The shipmaster was a practical man, and he did not talk without acting. He believed in industrial education, not in the grammar-school,

but in place of the high-school. He had talked his views in town-meeting, and printed them in the papers; but the people were not inclined to adopt them.

A year before, he had taken a number of young men, and instructed them in seamanship and the construction and management of the marine engine. It was only a partial experiment, but he regarded it as an eminently successful one. Most of his pupils had obtained situations as engineers, and they were competent to fill them.

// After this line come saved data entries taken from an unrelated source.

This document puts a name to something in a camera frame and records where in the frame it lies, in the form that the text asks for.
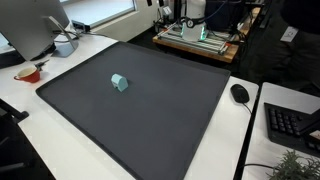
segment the red mug
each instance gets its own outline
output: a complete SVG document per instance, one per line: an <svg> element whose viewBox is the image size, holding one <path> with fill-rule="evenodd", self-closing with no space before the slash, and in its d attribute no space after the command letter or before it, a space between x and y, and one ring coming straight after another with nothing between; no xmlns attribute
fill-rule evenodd
<svg viewBox="0 0 320 180"><path fill-rule="evenodd" d="M35 83L40 80L40 72L36 67L26 68L21 70L18 75L14 77L14 79Z"/></svg>

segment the black mouse
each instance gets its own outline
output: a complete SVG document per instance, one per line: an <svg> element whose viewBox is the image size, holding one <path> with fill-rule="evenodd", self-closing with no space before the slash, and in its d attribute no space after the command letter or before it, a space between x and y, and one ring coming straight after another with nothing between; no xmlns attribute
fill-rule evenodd
<svg viewBox="0 0 320 180"><path fill-rule="evenodd" d="M234 84L231 88L231 94L234 98L234 100L237 103L247 103L249 102L250 98L249 98L249 94L248 91L241 86L240 84Z"/></svg>

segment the gray desk mat
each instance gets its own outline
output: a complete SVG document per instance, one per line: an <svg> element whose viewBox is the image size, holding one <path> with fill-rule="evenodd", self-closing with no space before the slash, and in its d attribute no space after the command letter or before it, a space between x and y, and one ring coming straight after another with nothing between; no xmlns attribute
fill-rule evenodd
<svg viewBox="0 0 320 180"><path fill-rule="evenodd" d="M115 73L128 79L122 93L112 86ZM133 177L177 180L184 178L229 76L118 42L36 92Z"/></svg>

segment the light blue cube
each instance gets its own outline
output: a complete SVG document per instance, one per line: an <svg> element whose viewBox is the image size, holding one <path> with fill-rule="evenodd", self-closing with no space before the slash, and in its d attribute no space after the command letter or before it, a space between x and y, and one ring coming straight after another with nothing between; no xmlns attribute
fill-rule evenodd
<svg viewBox="0 0 320 180"><path fill-rule="evenodd" d="M111 82L114 88L117 88L120 92L124 91L128 87L128 81L125 77L114 74L111 78Z"/></svg>

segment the table
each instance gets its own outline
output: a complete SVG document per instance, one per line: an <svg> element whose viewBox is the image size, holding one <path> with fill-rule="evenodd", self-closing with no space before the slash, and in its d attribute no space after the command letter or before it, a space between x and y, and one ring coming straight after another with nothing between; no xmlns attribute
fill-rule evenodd
<svg viewBox="0 0 320 180"><path fill-rule="evenodd" d="M35 93L44 83L115 42L84 35L70 57L45 57L43 60L50 61L35 84L13 80L20 69L32 66L32 62L0 70L0 97L19 111L29 112L30 116L18 125L56 179L134 179ZM252 109L258 86L231 77L185 179L233 178L250 118L248 110L231 96L230 87L235 83L247 88L251 99L248 106Z"/></svg>
<svg viewBox="0 0 320 180"><path fill-rule="evenodd" d="M264 102L311 114L320 107L320 98L270 83L263 84L246 164L258 163L268 166L276 166L277 163L279 163L279 158L282 157L282 154L287 150L292 149L275 144L268 139L263 105ZM309 155L299 151L297 151L297 154L303 157L310 157ZM244 168L242 179L268 179L266 173L272 174L272 169L257 166L246 166Z"/></svg>
<svg viewBox="0 0 320 180"><path fill-rule="evenodd" d="M261 8L254 8L252 10L252 15L253 15L252 24L257 19L258 15L260 13L260 10L261 10ZM246 35L249 34L249 32L250 32L250 18L249 17L247 17L246 20L244 21L243 27L241 28L240 31ZM206 52L206 51L203 51L200 49L184 46L184 45L181 45L178 43L161 40L158 38L158 36L153 37L152 41L156 44L159 44L159 45L167 46L167 47L174 48L174 49L179 49L179 50L182 50L185 52L197 54L200 56L204 56L207 58L211 58L211 59L215 59L215 60L223 61L223 62L227 62L227 63L231 63L233 61L233 58L235 57L235 55L237 54L238 49L239 49L238 45L231 45L228 48L228 50L224 53L224 55L219 55L216 53L209 53L209 52Z"/></svg>

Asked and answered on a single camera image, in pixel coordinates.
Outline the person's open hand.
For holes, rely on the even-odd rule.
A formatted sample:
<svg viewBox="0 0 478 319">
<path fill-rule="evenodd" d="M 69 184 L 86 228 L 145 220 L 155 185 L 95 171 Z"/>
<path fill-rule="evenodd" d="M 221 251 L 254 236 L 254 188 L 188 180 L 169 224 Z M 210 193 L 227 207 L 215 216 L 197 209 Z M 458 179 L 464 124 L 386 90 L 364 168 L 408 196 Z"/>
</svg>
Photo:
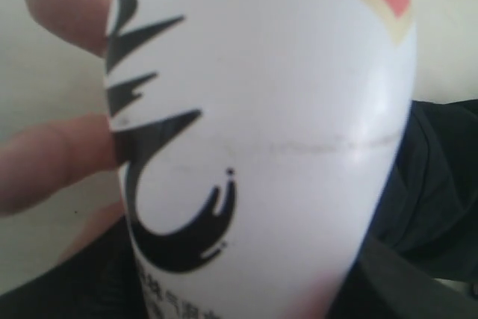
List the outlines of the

Captain Gildrock hoped to convince the people that his views were correct, and he was ready to spend his money in demonstrating the truth of what he preached. His class of the preceding year had been rather too old when he took them in hand. He wanted boys from the grammar-school, twelve or fourteen years old, before they had “bowed down to the vanity of this world,” before they had learned to be genteel, before they oiled their hair, and spent half an hour a day in adjusting their neckties.

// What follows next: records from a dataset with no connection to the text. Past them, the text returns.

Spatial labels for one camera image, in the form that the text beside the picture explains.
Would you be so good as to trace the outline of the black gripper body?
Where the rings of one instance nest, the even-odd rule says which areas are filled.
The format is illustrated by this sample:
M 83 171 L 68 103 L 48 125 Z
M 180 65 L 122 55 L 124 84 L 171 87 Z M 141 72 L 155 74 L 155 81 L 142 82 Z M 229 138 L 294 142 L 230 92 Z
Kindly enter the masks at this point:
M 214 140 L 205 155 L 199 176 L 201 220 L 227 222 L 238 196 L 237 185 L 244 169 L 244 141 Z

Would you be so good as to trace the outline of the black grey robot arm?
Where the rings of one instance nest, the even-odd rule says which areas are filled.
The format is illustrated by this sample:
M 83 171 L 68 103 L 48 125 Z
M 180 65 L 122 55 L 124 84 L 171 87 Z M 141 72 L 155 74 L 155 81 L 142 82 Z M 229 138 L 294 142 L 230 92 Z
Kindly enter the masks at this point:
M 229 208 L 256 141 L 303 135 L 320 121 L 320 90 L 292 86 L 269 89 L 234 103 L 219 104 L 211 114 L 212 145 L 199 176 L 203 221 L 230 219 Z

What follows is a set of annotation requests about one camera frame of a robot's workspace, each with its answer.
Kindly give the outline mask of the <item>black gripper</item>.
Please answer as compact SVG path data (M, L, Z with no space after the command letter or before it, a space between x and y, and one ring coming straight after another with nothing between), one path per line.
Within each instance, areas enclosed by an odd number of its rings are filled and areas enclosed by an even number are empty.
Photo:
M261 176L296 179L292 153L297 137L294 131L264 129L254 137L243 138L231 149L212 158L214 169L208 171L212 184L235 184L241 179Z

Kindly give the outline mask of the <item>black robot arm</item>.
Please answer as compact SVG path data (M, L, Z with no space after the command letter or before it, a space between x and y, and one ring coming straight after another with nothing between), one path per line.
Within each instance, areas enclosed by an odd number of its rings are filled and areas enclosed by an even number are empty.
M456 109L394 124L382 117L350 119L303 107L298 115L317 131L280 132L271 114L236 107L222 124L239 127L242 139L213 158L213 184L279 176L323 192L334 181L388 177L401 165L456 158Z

After the death of his brother-in-law, the pilot, he had captured his nephew, after a hard struggle, and found he was the leading spirit of the Goldwing

Club, which had taken its name from Dory’s boat. These boys were rather wild, but not bad. The captain succeeded in gathering them all into the Beech-hill Industrial School, as he decided to call the new institution. But the boys in Genverres were shy of the new school, or their parents were shy for them. Not a few of the latter regarded the retired shipmaster as a sort of harmless lunatic, liberal with his money, but, like all reformers, an unsafe leader to follow.

Several boys from the high-school had made excellent records out in the world, and each fond parent expected his own son would join the galaxy of bright stars from its graduates. The captain could find only three boys in the whole town who would join the new school, while thirty went to the high-school. Possibly the requirement that the pupils should reside at Beech Hill had some influence with the parents.

It looked as though the school was to begin with eight pupils,—hardly enough to man the Sylph, the captain’s elegant steam-yacht, the largest and finest craft of the kind on the lake. All the boys in the high-school would have liked to flirt about the lake in the magnificent steamer;

but to do it as seamen, firemen, engineers, waiters, and cooks, was not wholly to the taste of the parents, if it suited that of the boys.